A few months ago, Singaporean minority stockholders of ASFI filed a case against the “stock rights offering” that the company pursued to raise funds for its expansion, arguing that it would dilute their holdings.

Of course, the Singaporeans could also just take part in the stock offering, which would mean that, like the other stockholders, they would have to put up more investments in the business.

The Pasig Regional Trial Court subsequently dismissed their petition, denying them the halt order they asked for. The court said the Singaporeans failed to show the stock rights offering would violate their rights as minority stockholders.

In any country, really, the stock rights offering, as done by listed companies, is just like all those households watching “Aldub.” It is done everyday.

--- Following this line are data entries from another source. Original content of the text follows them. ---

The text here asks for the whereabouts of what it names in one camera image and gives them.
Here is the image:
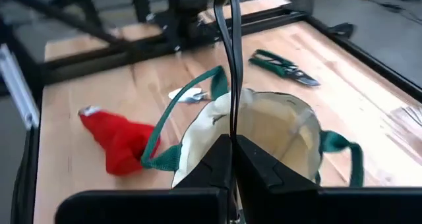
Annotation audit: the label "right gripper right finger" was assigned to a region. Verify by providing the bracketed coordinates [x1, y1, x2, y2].
[235, 134, 422, 224]

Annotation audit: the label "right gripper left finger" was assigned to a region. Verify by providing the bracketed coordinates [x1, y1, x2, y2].
[54, 134, 233, 224]

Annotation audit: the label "black metal table frame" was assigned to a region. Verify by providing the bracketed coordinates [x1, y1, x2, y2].
[0, 0, 422, 224]

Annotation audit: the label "red gardening glove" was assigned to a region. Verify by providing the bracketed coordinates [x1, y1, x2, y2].
[78, 105, 162, 177]

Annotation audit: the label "narrow silver trowel wooden handle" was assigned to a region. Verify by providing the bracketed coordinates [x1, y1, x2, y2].
[167, 87, 209, 103]

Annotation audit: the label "black frame hook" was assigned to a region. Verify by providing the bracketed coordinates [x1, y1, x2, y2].
[328, 22, 356, 40]

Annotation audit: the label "beige green gardening tote bag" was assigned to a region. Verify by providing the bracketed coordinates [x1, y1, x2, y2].
[140, 0, 365, 189]

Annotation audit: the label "green handled pruning shears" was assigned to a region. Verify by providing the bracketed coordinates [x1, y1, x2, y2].
[248, 48, 321, 87]

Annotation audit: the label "silver aluminium rail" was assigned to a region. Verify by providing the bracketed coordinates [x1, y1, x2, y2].
[0, 43, 41, 130]

Anyway, what puzzled the stock market was, of all things, why the Singaporeans would want to stop their own company from raising funds.

The Singaporeans even insinuated the Philippine government, meaning, the Aquino (Part II) administration, should be at fault, because it was not diligent enough in protecting the interests of stockholders in listed companies in this country.

To quote the Singaporeans: “Government agencies, the legal system, and private regulators each have a major role in ensuring that companies behave and act responsibly and honestly to their shareholders and the investing public, and should be willing to enforce compliance to these laws and regulations.”

There—the entire government should own the blame for what two stockholders were complaining about, despite their case having been dismissed by the court.

Anyway, the war between the Singaporeans and the management of ASFI has been raging for a few years now.

For example, when ASFI appointed Raymond See as president and CEO, media outfits carried reports the Singaporeans questioned his capability.

Up to today, no wonder, the listed ASFI still has yet to start operations there.